Il dipinto, variamente attribuito dalla critica a Girolamo Muziano, Bartolomeo Cavarozzi e Giovan Francesco Barbieri detto il Guercino, è attestato in collezione Borghese a partire dal 1693. Raffigura la cosiddetta Carità romana, soggetto ripreso da un'antica leggenda romana che narra la storia di Cimone e Pero. Quest'ultima, bellissima e coraggiosa fanciulla romana, decise di salvare l'anziano padre, condannato a morire di fame, nutrendolo col latte del proprio seno. Tale gesto, celebrato dagli antichi come esempio di pietas, intenerì così tanto i carcerieri da indurli a liberare il vecchio Cimone.
Salvator Rosa (cm 122,2 x 121,5 x 7,5)
Roma, collezione Borghese, 1693 (Inventario 1693, Stanza I, n. 15; Della Pergola 1959); Inventario 1700, c., Stanza I, n. 11; Inventario 1790, Stanza I, n. 17; Inventario Fidecommissario Borghese 1833, p. 28. Acquisto dello Stato, 1902.
La provenienza di questo dipinto è tuttora ignota. La tela, infatti, figura per la prima volta in casa Borghese a partire dal 1693, elencata come "un quadro di 4 palmi in circa con la Carità Romana che allatta un vecchio manettato del numero 62 con cornice dorata del Mutiani" (Inv. 1693). Il riferimento al Mutiani, alias Girolamo Muziano da Brescia, fu subito cassata negli inventari settecenteschi, dove l'opera è descritta come 'maniera del Veronese', attribuzione ripresa sia nel Fidecommesso (1833), sia da Giovanni Piancastelli (1891).
Allontanandosi dall'ambito veneto, nel 1893 Adolfo Venturi, forse spinto dal soggetto, parlò di 'Arte romana del XVII secolo', terreno su cui si mosse Roberto Longhi, avanzando dal canto suo il nome di Bartolomeo Cavarozzi, artista viterbese, legato al vocabolo caravaggesco. Tale nome, assieme a quello del Guercino (Ramdhor 1787; Vasi 1792), fu scartato da Paola della Pergola (Ead. 1959) che cautamente ritornò sulla strada indicata da Venturi, pubblicando l'opera nel catalogo dei dipinti della Galleria Borghese come 'Maestro romano' vicino alla cerchia del tardo manierismo romano.

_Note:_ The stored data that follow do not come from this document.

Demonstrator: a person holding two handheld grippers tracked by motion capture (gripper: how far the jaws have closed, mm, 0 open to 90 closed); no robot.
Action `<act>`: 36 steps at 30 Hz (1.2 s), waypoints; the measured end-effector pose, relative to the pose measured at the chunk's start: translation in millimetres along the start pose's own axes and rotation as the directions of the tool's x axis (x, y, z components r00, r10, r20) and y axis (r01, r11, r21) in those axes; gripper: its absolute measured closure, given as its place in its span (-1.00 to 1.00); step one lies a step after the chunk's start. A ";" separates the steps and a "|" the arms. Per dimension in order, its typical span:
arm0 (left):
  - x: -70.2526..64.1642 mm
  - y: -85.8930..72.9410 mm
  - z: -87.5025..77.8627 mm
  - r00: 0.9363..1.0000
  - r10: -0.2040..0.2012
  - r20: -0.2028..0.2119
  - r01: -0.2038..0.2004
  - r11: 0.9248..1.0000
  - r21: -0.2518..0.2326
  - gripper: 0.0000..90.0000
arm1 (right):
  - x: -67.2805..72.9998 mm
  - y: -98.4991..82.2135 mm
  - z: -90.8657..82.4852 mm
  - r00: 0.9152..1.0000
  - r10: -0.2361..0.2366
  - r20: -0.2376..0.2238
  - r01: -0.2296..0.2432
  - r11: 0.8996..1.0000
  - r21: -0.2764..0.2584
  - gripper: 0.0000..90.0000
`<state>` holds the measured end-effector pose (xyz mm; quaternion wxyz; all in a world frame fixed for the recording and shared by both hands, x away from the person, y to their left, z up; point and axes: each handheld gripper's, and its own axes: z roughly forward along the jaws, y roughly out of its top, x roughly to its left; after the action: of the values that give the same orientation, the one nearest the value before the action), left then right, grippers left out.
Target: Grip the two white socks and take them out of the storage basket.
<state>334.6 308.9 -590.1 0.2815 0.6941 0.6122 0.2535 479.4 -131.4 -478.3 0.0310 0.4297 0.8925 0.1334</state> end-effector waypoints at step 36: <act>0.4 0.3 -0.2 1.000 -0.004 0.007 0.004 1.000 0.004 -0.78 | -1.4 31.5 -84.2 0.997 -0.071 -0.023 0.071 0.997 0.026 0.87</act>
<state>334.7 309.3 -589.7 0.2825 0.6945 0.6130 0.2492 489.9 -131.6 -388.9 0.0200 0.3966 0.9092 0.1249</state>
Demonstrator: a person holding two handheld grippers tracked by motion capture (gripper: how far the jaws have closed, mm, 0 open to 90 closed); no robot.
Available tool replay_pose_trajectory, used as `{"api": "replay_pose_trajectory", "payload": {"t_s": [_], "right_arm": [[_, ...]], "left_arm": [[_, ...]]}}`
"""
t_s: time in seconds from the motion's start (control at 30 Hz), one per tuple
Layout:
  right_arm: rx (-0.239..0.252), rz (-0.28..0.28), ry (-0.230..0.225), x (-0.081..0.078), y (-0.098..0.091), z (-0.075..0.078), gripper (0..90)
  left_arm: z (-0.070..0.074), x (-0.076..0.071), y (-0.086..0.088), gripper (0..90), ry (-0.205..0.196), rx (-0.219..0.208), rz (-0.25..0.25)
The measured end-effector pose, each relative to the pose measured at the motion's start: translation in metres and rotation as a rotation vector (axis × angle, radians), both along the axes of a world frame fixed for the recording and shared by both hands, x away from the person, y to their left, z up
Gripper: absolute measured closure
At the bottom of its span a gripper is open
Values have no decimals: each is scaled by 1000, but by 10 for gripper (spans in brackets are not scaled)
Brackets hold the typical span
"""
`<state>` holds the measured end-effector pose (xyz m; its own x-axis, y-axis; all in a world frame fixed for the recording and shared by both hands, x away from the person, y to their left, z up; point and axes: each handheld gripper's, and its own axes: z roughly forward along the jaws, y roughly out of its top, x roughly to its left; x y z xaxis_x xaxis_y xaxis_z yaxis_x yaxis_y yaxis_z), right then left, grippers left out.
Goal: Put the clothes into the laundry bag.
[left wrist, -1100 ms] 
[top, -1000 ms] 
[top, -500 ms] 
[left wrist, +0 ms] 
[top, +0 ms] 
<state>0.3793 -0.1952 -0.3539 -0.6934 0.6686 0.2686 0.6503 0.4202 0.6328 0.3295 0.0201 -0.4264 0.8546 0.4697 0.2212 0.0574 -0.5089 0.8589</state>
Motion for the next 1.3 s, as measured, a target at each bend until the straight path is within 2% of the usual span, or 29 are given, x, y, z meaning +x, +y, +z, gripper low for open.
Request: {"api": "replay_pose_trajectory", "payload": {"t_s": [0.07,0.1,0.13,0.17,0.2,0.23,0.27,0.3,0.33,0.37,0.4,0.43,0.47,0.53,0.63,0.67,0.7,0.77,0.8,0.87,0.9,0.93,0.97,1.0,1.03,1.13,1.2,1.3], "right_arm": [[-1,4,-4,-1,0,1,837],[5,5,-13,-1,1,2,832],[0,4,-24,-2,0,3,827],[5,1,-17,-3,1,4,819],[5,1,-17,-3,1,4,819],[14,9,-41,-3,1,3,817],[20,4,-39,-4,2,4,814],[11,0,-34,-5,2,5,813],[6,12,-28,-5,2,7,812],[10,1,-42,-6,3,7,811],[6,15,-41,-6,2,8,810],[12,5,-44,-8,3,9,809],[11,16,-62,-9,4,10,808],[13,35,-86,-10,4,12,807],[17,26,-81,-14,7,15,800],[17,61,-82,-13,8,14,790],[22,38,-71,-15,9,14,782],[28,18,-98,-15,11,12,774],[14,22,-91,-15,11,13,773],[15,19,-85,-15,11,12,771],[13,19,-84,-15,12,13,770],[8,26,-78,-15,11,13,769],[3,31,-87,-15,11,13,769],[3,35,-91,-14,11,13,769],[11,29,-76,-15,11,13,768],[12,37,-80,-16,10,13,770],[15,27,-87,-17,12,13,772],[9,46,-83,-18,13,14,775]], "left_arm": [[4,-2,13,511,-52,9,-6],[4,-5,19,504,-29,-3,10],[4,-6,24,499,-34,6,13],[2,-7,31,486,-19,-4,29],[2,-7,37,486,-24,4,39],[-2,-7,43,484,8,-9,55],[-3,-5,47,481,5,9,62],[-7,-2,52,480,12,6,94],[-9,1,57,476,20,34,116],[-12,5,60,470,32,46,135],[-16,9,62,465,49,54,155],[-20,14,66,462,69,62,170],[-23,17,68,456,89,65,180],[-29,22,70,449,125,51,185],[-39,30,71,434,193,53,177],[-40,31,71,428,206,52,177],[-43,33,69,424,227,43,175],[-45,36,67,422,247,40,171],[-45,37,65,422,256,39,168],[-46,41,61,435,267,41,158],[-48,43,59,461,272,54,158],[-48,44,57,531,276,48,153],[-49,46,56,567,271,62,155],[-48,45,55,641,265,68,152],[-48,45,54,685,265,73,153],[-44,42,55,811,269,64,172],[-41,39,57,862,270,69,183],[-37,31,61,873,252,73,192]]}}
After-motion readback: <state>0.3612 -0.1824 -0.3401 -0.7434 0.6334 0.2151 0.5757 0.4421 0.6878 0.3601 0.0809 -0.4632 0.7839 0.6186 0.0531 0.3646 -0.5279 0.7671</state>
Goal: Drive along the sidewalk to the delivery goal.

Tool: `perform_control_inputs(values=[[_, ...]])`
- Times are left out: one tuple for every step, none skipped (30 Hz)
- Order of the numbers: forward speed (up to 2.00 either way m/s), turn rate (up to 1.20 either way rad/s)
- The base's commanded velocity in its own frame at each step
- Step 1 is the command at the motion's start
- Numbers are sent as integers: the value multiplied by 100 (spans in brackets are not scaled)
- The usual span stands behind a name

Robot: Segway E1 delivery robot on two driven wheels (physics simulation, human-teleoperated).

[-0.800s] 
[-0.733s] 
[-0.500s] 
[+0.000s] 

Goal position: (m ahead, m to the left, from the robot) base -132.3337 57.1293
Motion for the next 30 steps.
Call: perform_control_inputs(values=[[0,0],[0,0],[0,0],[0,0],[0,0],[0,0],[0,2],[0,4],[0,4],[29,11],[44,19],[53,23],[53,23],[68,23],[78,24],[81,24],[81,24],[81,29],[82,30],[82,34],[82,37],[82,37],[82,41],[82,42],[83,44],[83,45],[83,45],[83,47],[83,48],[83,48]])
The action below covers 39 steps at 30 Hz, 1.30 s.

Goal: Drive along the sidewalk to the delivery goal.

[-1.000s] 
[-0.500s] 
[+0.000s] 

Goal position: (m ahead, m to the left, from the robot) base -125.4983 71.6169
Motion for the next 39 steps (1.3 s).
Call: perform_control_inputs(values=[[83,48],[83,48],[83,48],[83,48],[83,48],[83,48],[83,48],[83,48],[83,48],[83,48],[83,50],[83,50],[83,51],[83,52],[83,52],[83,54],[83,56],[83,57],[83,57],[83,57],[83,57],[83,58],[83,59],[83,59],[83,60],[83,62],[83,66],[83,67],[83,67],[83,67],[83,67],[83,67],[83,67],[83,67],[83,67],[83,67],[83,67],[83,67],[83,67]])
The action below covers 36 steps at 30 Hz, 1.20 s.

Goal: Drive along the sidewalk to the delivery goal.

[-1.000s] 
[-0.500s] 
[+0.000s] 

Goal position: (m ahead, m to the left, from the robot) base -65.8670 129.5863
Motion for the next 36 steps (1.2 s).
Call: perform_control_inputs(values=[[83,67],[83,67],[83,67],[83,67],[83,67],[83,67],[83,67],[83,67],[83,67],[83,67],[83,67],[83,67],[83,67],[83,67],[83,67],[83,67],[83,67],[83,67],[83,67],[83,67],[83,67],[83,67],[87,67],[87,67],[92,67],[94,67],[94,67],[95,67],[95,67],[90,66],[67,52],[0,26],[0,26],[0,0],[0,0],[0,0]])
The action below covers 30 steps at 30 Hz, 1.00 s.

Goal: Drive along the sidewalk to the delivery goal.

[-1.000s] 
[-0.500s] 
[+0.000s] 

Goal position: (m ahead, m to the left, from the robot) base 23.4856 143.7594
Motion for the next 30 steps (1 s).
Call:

Ritornando sul dipinto dopo diversi decenni di oblio, nel 2006 Kristina Herrmann Fiore (Ead. 2006) ha avvicinato l'opera all'attività di un anonimo 'Maestro senese'. Ma vari elementi, come una timida adesione al naturalismo e al luminismo della pittura caravaggesca, mediati da un afflato emiliano, suggeriscono di riportare la tela all'ambiente romano dei primi anni Venti del Seicento, dove come risaputo il caravaggismo aveva acquisito una nota più dolce e intimistica. Il dipinto, inoltre, mostra una certa affinità con la cultura veneta, prontamente individuata negli inventari borghesiani, in cui non a caso la Carità è elencata come 'maniera del Veronese', in riferimento con tutta probabilità non a Paolo Caliari, bensì ad Alessandro Turchi detto il 'Veronese'. Questi, infatti, nato a Verona nel 1578, è attestato nell'Urbe a partire del 1616 dove, allontanatosi dalla cultura figurativa tardomanierista, partecipò alle novità caravaggesche, giungendo ad uno stile molto stimato dai pittori presenti in quel momento a Roma.